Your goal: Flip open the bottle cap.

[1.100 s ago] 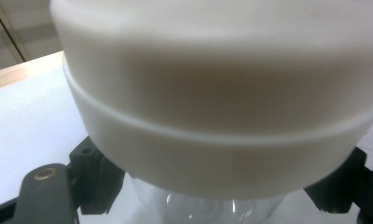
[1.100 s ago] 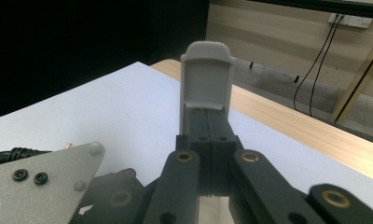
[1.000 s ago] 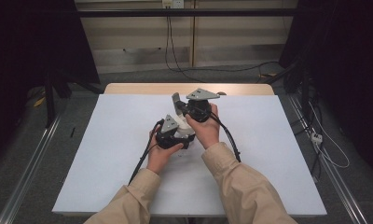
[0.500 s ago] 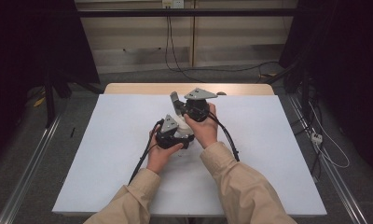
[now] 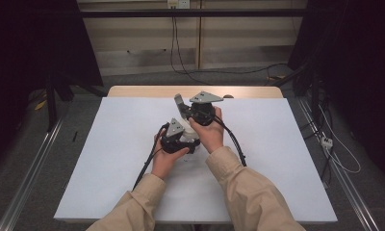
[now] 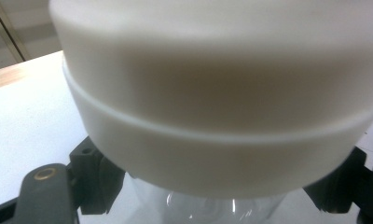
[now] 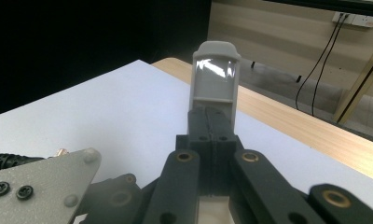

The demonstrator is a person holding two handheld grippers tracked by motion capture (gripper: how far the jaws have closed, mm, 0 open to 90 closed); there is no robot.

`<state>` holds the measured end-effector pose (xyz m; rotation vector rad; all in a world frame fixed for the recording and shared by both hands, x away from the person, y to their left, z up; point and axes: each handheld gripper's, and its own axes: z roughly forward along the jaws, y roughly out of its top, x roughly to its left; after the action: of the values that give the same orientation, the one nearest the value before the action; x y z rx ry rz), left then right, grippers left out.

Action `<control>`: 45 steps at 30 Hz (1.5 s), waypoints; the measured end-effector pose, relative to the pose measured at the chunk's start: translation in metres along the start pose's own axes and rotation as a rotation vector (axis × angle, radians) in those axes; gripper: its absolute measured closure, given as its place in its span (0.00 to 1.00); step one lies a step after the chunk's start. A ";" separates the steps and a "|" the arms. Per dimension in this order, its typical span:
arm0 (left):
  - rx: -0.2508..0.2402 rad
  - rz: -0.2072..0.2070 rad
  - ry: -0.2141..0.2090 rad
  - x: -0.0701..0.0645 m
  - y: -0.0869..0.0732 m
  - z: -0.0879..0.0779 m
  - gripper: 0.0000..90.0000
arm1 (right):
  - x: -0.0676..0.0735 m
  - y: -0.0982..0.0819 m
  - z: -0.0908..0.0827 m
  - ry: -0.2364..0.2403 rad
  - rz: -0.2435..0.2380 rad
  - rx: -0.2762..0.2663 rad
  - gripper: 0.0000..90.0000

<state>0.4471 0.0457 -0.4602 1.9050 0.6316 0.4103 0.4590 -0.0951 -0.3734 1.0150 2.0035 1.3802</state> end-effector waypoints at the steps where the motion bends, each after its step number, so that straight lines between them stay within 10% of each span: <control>1: 0.000 0.001 0.000 0.000 0.000 0.000 0.21 | 0.000 0.000 0.000 0.000 -0.001 0.000 1.00; 45: 0.005 0.005 0.005 -0.002 0.000 0.000 0.21 | 0.000 -0.004 0.008 0.005 0.019 0.029 1.00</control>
<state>0.4458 0.0445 -0.4602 1.9106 0.6321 0.4170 0.4635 -0.0919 -0.3803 1.0472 2.0279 1.3685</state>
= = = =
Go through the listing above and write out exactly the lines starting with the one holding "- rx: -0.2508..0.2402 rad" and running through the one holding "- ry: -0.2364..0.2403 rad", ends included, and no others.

  - rx: -0.2508..0.2402 rad
  - rz: -0.2072..0.2070 rad
  - ry: -0.2141..0.2090 rad
  - x: -0.0701..0.0645 m
  - y: -0.0869..0.0732 m
  - z: -0.0879..0.0779 m
  - gripper: 0.0000..90.0000
arm1 (right):
  - x: -0.0676..0.0735 m
  - y: -0.0982..0.0819 m
  - z: -0.0908..0.0827 m
  - ry: -0.2364..0.2403 rad

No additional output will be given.